#### WORK INSTRUCTION:
Though the entries contain pictures, the copy you make should hold only the rest, exactly as written.

(Excerpts from a dataset)
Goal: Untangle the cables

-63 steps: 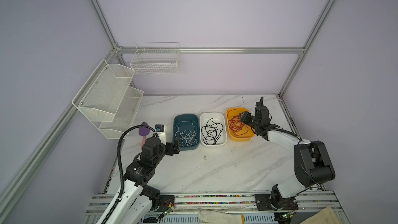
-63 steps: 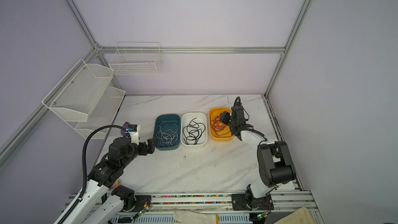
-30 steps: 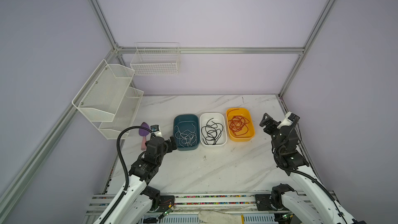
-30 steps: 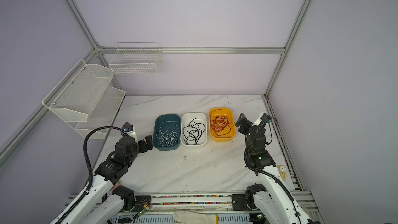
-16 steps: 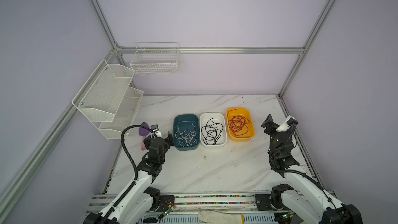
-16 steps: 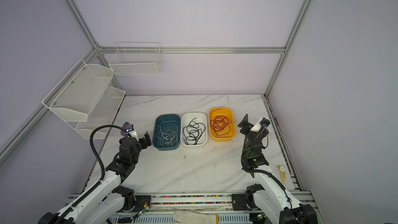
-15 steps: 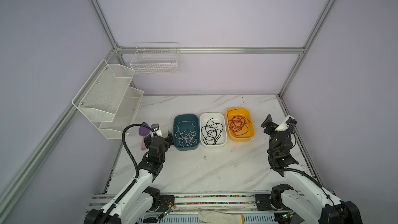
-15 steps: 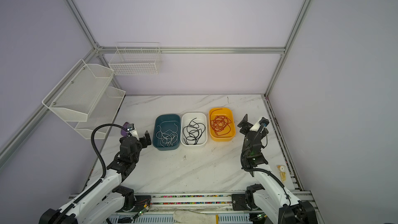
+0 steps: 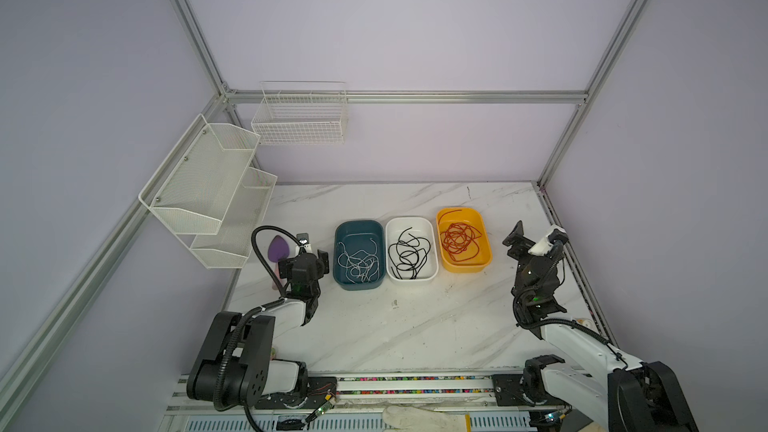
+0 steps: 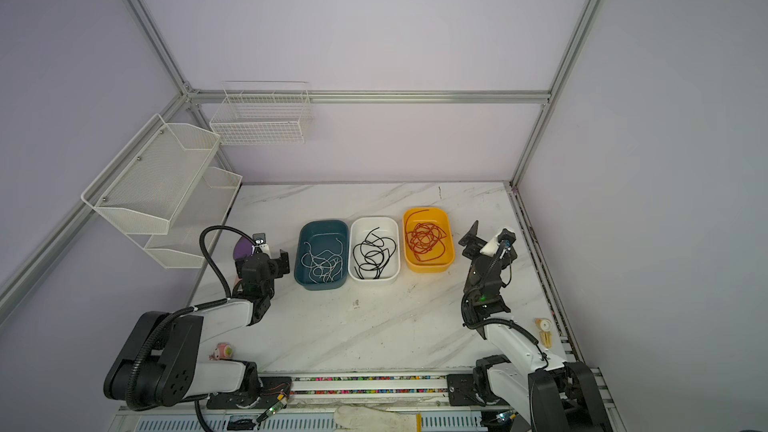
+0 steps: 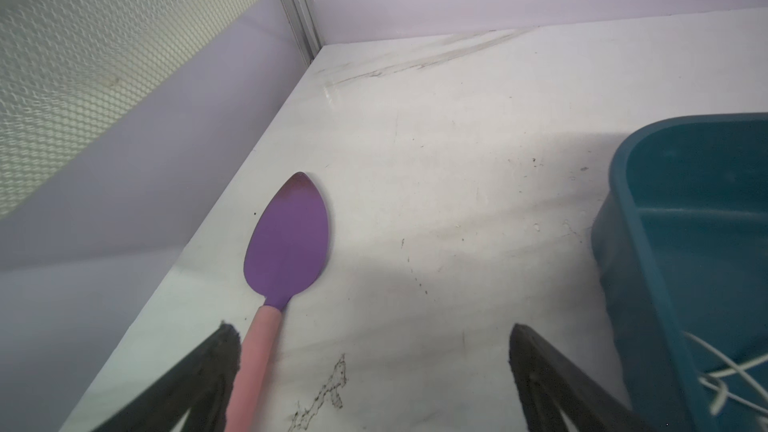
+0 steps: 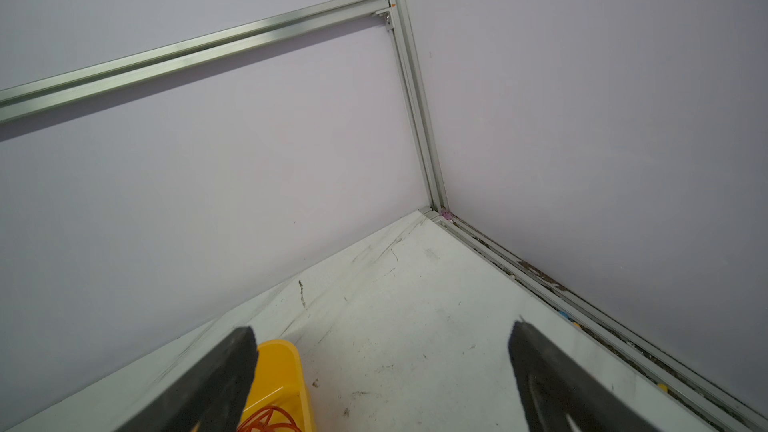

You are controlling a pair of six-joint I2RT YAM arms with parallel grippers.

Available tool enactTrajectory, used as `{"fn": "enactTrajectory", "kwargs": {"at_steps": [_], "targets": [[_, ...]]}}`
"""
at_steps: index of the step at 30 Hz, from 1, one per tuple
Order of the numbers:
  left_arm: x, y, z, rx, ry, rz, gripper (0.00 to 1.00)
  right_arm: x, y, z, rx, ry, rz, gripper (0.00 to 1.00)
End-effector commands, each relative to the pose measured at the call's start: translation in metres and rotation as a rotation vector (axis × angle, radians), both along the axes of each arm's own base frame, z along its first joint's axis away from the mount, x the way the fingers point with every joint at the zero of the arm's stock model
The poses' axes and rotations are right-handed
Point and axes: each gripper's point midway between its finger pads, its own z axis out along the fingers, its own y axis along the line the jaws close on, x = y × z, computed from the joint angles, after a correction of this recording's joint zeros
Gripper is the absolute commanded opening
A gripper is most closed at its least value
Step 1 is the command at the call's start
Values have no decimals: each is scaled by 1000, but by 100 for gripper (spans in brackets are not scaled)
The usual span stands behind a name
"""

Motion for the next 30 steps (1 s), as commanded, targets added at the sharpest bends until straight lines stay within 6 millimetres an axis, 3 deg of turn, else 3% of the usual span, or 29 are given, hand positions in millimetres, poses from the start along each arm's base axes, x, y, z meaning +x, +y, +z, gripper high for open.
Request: {"fn": "enactTrajectory", "kwargs": {"at_steps": [1, 2, 6, 19, 25, 30], "targets": [[21, 3, 38, -53, -186, -10, 100, -2, -4, 7, 0, -50, -18, 98], [23, 4, 25, -61, -164, -6, 100, -1, -5, 4, 0, -43, -21, 98], [31, -3, 9, -65, -140, -55, 100, 3, -6, -4, 1, -30, -27, 97], [34, -4, 10, -61, -158, -88, 100, 27, -8, -31, -67, -1, -31, 98], [34, -4, 10, -56, -162, -91, 100, 56, 8, -58, -159, 57, 48, 98], [34, -4, 10, -56, -160, -91, 100, 65, 19, -80, -206, 64, 110, 98]]}}
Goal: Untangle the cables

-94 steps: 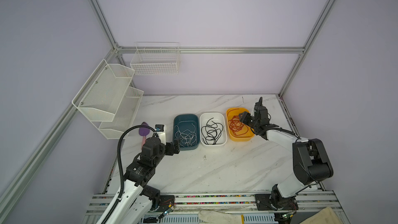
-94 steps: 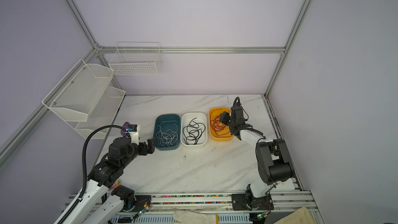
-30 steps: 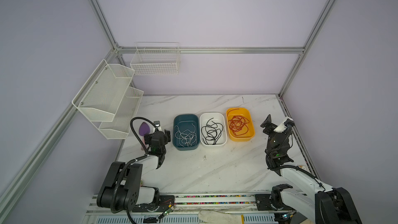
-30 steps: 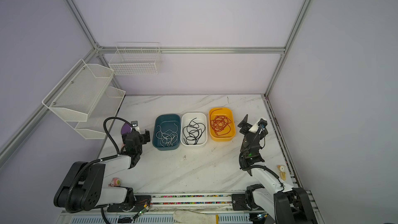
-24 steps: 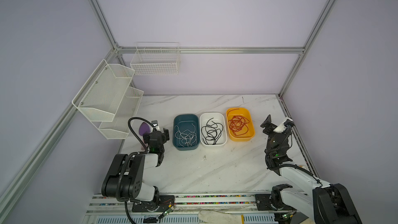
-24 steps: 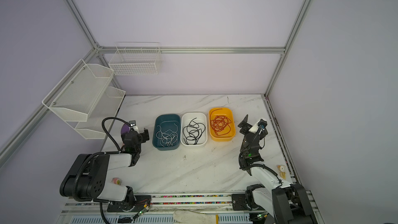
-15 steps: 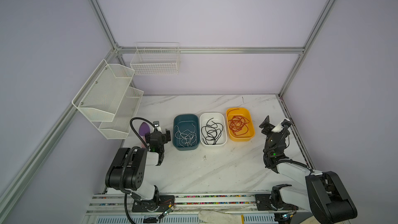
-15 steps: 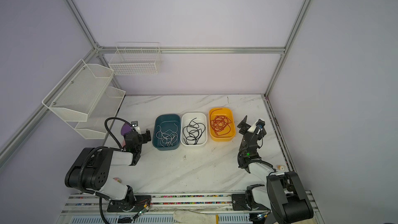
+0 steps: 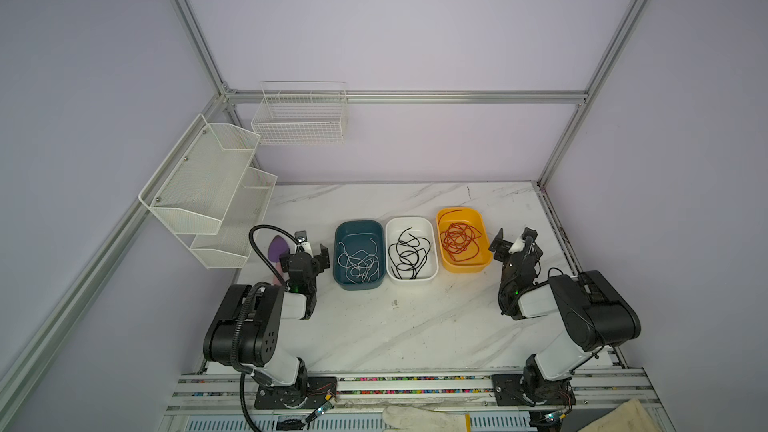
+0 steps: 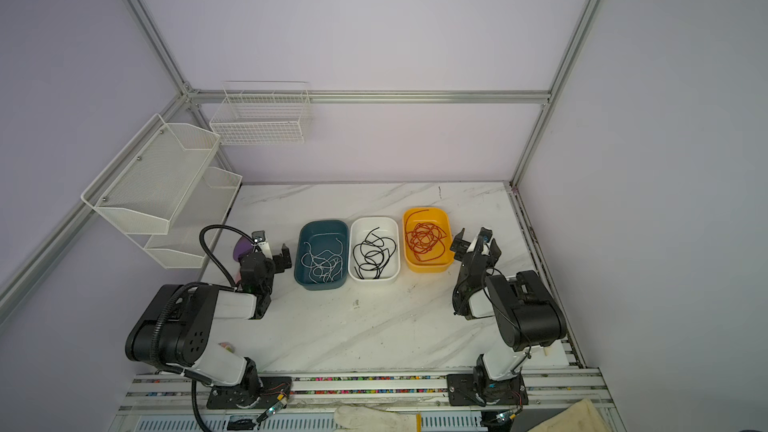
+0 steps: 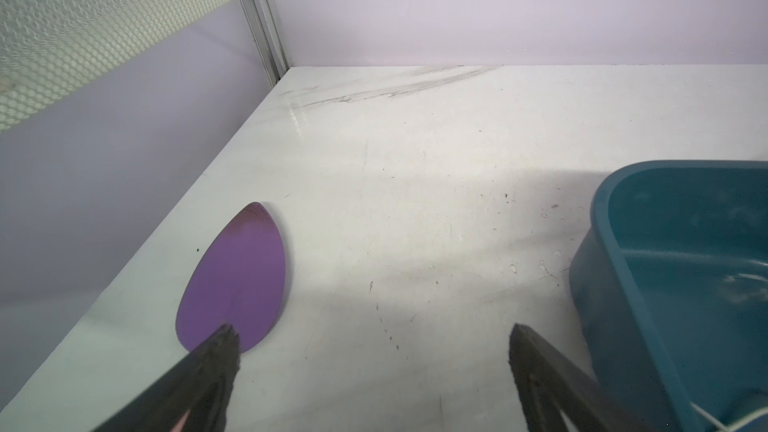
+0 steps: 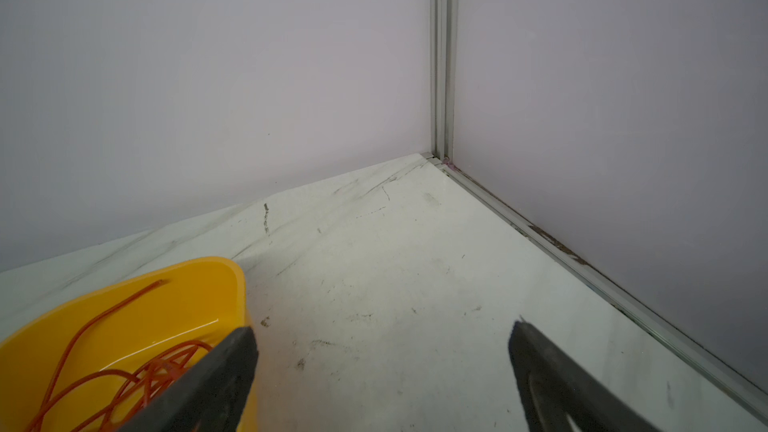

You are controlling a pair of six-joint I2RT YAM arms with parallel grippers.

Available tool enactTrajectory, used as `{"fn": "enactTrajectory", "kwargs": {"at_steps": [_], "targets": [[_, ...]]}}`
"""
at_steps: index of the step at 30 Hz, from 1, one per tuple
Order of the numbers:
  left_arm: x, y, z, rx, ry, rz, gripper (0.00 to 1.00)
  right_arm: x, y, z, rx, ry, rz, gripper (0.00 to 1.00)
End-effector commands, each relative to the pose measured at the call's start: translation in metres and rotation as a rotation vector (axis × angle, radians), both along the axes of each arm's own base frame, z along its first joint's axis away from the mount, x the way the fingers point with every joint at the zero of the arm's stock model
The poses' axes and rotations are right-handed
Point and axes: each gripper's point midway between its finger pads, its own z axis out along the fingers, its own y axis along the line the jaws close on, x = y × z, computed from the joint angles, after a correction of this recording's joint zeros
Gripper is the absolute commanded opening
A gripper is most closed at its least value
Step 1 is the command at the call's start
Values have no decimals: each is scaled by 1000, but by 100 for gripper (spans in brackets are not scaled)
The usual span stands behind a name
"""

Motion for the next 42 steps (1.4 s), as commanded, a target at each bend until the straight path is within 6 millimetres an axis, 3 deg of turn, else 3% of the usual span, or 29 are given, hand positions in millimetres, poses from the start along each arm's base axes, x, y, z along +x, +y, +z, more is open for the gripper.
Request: {"fn": "enactTrajectory", "kwargs": {"at_steps": [1, 5, 8, 42], "targets": [[8, 1, 19, 9, -71, -2, 100, 8, 10, 18, -48, -112, 72, 98], [8, 2, 19, 9, -71, -1, 100, 33, 22, 3, -48, -8, 135, 98], [8, 1, 19, 10, -72, -2, 100, 39, 16, 0, -37, 5, 130, 98], [7, 2, 18, 10, -72, 0, 100, 41, 17, 0, -39, 3, 145, 97]]}}
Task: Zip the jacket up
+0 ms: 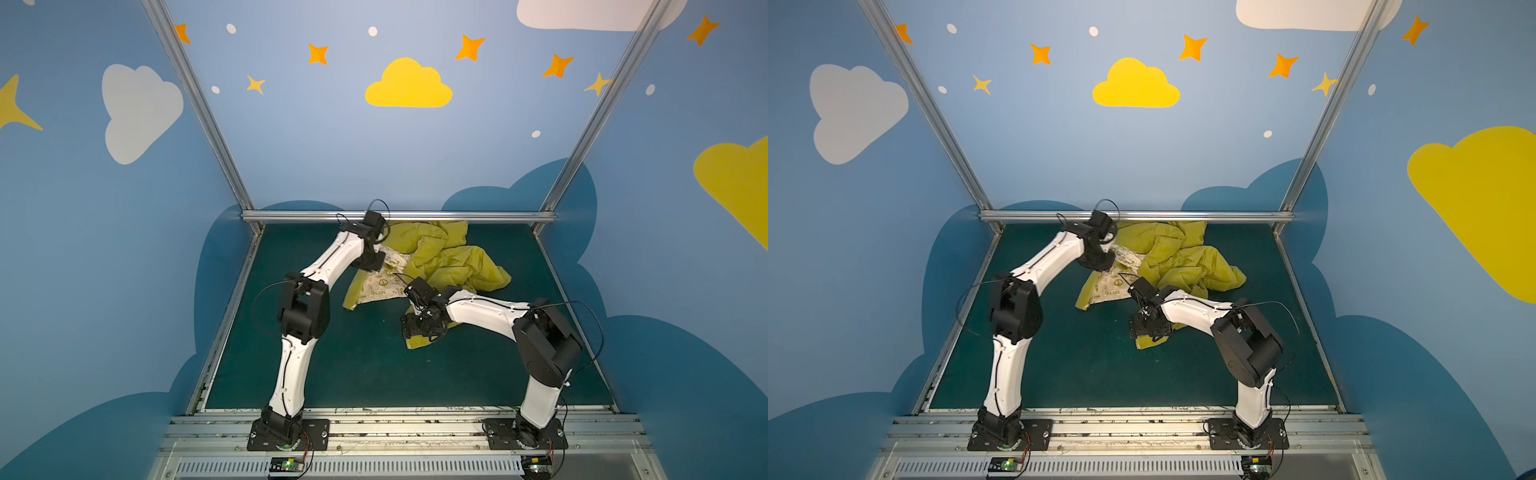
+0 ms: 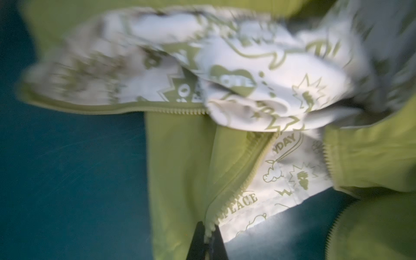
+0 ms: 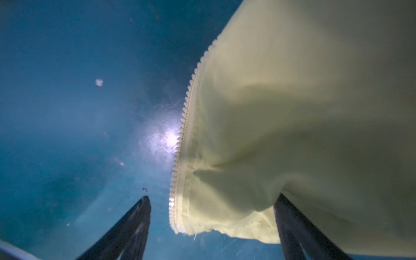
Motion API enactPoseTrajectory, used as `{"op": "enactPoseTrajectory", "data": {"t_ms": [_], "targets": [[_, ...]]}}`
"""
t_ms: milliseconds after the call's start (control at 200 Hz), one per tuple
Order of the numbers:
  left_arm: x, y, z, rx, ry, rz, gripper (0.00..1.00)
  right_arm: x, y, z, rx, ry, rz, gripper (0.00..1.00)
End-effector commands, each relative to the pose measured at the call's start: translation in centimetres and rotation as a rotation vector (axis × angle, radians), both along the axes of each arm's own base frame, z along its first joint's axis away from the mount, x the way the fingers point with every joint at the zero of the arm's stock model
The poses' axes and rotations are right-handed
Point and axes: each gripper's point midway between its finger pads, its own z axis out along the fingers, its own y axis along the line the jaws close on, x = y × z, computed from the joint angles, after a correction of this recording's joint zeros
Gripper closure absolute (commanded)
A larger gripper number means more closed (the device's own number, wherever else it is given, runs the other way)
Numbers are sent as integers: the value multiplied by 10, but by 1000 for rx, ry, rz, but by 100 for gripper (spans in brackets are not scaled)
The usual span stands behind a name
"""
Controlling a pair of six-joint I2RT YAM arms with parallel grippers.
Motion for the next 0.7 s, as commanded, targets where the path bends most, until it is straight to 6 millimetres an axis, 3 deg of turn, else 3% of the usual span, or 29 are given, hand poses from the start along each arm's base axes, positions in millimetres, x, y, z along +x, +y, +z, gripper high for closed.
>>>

#### EXERCISE RESPONSE:
Goal: Untangle the cables

-63 steps: 
-63 steps: 
-30 steps: 
-30 steps: 
-16 steps: 
-16 steps: 
-15 steps: 
-15 steps: 
+0 steps: 
+0 steps: 
+0 steps: 
+0 steps: 

You are controlling a pair of six-joint I2RT YAM arms with parallel grippers.

Available tool enactTrajectory, used as `{"fn": "enactTrajectory", "kwargs": {"at_steps": [_], "targets": [[_, ...]]}}`
"""
at_steps: index of the step at 30 Hz, from 1, one per tuple
Order of the numbers:
  left_arm: x, y, z, rx, ry, rz, gripper (0.00 to 1.00)
  right_arm: x, y, z, rx, ry, rz, gripper (0.00 to 1.00)
End-effector commands, each relative to the pose measured at the call's start: translation in metres and rotation as a rotation vector (axis × angle, radians), both along the axes of each arm's own base frame, z along its first joint's axis away from the mount, x the way the fingers point with every joint at the zero of the arm's stock model
The poses' axes and rotations are right-handed
Point and axes: each gripper's point midway between its finger pads, its own z axis out along the fingers, its own y axis along the line the jaws close on, x = y × z, computed from the joint angles, after a correction of this recording's joint zeros
Gripper is the absolute commanded opening
A gripper is most closed at its least value
Step 1 is the command at the call's start
Values have no decimals: each is scaled by 1000, but by 100 for gripper (spans in brackets are not scaled)
The usual span stands behind a name
"""

Motion for the next 30 steps (1 s), as commanded, targets added at the sharpest bends until straight lines stay within 6 millimetres an axis, 3 deg of turn, else 3% of the usual span, or 29 are given, hand positions in millimetres, poses from the start along each arm's base axes, x, y, z meaning +x, +y, +z, gripper high for open.
Request: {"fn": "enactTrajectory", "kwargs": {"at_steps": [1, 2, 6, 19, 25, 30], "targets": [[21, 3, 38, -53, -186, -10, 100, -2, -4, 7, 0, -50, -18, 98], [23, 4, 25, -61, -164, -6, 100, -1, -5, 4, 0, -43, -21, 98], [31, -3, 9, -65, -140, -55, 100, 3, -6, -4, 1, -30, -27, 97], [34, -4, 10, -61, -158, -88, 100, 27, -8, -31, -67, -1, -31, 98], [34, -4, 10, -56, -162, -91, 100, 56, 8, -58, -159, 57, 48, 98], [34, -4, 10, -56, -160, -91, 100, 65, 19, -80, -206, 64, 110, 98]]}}
Goal: Untangle the cables

-94 steps: 
-94 steps: 
-30 steps: 
-30 steps: 
-24 steps: 
-24 steps: 
-15 steps: 
-15 steps: 
+0 steps: 
+0 steps: 
+0 steps: 
+0 steps: 

You are controlling a pair of six-joint I2RT YAM arms with parallel grippers.

Available tool enactTrajectory, used as `{"fn": "enactTrajectory", "kwargs": {"at_steps": [_], "targets": [[_, ...]]}}`
"""
at_steps: index of the step at 30 Hz, from 1, one per tuple
Order of the numbers:
  left_arm: x, y, z, rx, ry, rz, gripper (0.00 to 1.00)
  right_arm: x, y, z, rx, ry, rz, gripper (0.00 to 1.00)
End-effector commands, each relative to the pose measured at the call's start: translation in metres and rotation as a rotation vector (axis × angle, radians), both along the axes of each arm's own base frame, z along its first joint's axis away from the mount, x the way the fingers point with every joint at the zero of the arm's stock model
The poses' axes and rotations are right-handed
Point and axes: each gripper's point midway between its finger pads, its own z axis out along the fingers, its own y axis along the line the jaws close on, x = y × z, computed from the joint angles, after a correction of this recording's joint zeros
Gripper is the absolute commanded opening
A gripper is most closed at its least value
Step 1 is the command at the call's start
Values have no decimals: each is scaled by 1000, but by 100 for gripper (spans in brackets are not scaled)
The usual span stands behind a name
"""

Motion for the next 42 steps (1.4 s), as commanded, a target at each bend until the straight path is within 6 millimetres an axis, 3 deg of turn, else 3% of the usual span, or 29 are given, hand positions in millimetres, poses from the start along each arm's base axes, x, y, z along +x, +y, +z, more is open for the gripper.
Request: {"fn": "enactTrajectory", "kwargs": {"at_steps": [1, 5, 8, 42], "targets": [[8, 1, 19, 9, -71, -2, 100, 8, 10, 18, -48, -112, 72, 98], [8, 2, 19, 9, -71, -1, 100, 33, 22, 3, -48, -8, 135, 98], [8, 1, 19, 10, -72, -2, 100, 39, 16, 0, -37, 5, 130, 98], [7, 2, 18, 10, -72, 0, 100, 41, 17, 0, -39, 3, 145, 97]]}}
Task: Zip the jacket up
+0 ms: 
+0 ms: 
+0 ms: 
Motion API enactPoseTrajectory, used as `{"op": "enactPoseTrajectory", "data": {"t_ms": [_], "targets": [[_, ...]]}}`
"""
t_ms: milliseconds after the call's start (control at 200 Hz), one per tuple
Order of the numbers:
  left_arm: x, y, z, rx, ry, rz, gripper (0.00..1.00)
  right_arm: x, y, z, rx, ry, rz, gripper (0.00..1.00)
End-effector commands, each relative to the pose measured at the call's start: translation in centimetres and rotation as a rotation vector (axis × angle, radians), both along the axes of each arm's own base frame, z along its first joint's axis away from the mount, x the way the fingers point with every joint at the zero of the arm's stock model
The poses' axes and rotations are right-handed
Point and axes: each gripper's point midway between its finger pads, its own z axis out along the fingers, its own y axis along the line the jaws close on, x = y × z, computed from the joint angles, after a correction of this recording's joint zeros
Gripper closure absolute (commanded)
A larger gripper number means more closed (the device's own number, wherever else it is given, runs the other way)
Numbers are sent as integers: the value multiplied by 10, but by 1000 for rx, ry, rz, but by 100 for gripper (spans in brackets are not scaled)
The usual span stands behind a name
"""
Controlling a pair of six-joint I2RT YAM arms with parallel grippers.
Motion for the next 0.7 s, as commanded, targets where the path bends most, until it is straight to 6 millimetres an axis, 3 deg of turn, else 3% of the usual span, or 29 are given, hand poses from the start along each arm's base axes, positions in millimetres, x, y, z along +x, +y, +z, gripper high for closed.
>>>

Nothing else is part of this output.